Using VARCHAR() in Microsoft Fabric Lakehouses and SQL Endpoints

Defining data types and knowing the schema of your data has always been a crucial factor for performant data platforms, especially when it comes to string datatypes which can potentially consume a lot of space and memory. For Lakehouses in general (not only Fabric Lakehouses), there is usually only one data type for text data which is a generic STRING of an arbitrary length. In terms of Apache Spark, this is StringType(). While this applies to Spark dataframes, this is not entirely true for Spark tables – here is what the docs say:

  • String type
    • StringType: Represents character string values.
    • VarcharType(length): A variant of StringType which has a length limitation. Data writing will fail if the input string exceeds the length limitation. Note: this type can only be used in table schema, not functions/operators.
    • CharType(length): A variant of VarcharType(length) which is fixed length. Reading column of type CharType(n) always returns string values of length n. Char type column comparison will pad the short one to the longer length.

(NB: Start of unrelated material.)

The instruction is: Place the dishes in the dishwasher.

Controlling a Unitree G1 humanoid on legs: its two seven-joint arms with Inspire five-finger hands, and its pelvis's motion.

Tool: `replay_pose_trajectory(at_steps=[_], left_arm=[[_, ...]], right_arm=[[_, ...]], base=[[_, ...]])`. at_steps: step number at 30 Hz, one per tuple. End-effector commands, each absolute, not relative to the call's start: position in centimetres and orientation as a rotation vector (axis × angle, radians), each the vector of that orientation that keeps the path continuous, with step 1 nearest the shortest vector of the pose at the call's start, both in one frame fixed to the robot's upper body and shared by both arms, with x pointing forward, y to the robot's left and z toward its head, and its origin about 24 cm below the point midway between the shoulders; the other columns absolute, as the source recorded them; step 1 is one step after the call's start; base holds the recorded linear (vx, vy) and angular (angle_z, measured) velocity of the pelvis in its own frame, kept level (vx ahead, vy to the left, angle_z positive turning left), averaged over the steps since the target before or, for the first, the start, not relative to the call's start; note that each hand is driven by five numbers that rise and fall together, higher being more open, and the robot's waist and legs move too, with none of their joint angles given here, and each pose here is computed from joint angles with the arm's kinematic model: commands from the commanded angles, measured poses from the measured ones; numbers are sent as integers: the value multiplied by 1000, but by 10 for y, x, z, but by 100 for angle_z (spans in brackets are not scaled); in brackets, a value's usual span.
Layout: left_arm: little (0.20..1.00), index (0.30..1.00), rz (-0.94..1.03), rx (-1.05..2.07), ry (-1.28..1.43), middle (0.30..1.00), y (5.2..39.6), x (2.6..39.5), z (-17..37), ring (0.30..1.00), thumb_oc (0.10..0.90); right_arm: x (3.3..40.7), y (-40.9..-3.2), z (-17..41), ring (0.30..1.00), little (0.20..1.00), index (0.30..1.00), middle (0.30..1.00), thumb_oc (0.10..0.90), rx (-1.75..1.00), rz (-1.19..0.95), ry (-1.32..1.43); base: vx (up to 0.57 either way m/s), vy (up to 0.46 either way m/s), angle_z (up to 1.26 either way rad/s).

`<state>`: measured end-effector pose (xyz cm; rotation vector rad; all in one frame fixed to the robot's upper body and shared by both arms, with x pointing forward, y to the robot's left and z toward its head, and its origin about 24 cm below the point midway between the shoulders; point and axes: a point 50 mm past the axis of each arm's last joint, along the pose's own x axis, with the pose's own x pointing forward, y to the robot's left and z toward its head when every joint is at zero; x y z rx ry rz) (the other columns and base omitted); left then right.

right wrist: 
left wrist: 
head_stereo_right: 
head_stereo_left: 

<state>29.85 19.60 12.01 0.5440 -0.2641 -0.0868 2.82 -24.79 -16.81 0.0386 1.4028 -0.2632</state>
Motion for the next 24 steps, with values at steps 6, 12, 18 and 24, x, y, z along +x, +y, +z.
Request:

As stated, there are multiple ways to define a text column and while you cannot use VarcharType/CharType in your Spark dataframe, you can still use it to define the output tables of your lakehouse. Inspired by this blog post by Kyle Hale, I was running some similar tests on Microsoft Fabric.

In general I can say that the results are basically the same as the ones that Kyle got. This was kind of expected as in both cases Spark and Delta Lake was used to run the tests. However, for me it was also interesting to see what impact this data type change had on other components of the Fabric ecosystem, particularly the SQL Endpoint associated with my Lakehouse. Here is the very simple Spark code I used for testing. I am writing a dataframe with an IntegerType() and a StringType() to a new table which will create this table in the lakehouse for you:

schema = T.StructType([
    T.StructField("charLength", T.IntegerType()), 
    T.StructField("value_max_len_10", T.StringType())
])

df = spark.createDataFrame([[(10),('abcdefghij')]], schema)

df.write.mode("append").saveAsTable("datatypes_default")

If you have a look at the table created in your Lakehouse via the SQL Endpoint using e.g. SQL Server Management Studio or Azure Data Studio, you will realize that text column is associated with a datatype VARCHAR(8000). For most columns, this is utterly oversized and can have a huge impact on performance as the size of the columns is used by optimizer to built an efficient execution plan.

Lets see what happens if we write the very same dataframe into an already existing table that was created using VARCHAR(10) instead:

%%sql
CREATE TABLE datatypes_typed (
    charLength INT,
    value_max_len_10 VARCHAR(10)
)
# writing the same dataframe as before but now to the pre-defined table
df.write.mode("append").saveAsTable("datatypes_typed")

Checking the SQL Endpoint again you will see that the data type of the column in the new table is now VARCHAR(40) – quite a big improvement over VARCHAR(8000) !

The reason why it is VARCHAR(40) and not VARCHAR(10) is described in this excellent post from Greg Low and I have to admit, reading it completely changed the way I look at string datatypes in SQL Server!

I have to admit that I do not yet know why it is VARCHAR(40) and not VARCHAR(10) but for the time being I am already happy with those results. I also tried other lengths but it seems to always show 4 times the defined length in the lakehouse table. Once I find out more about this, I will update the blog post!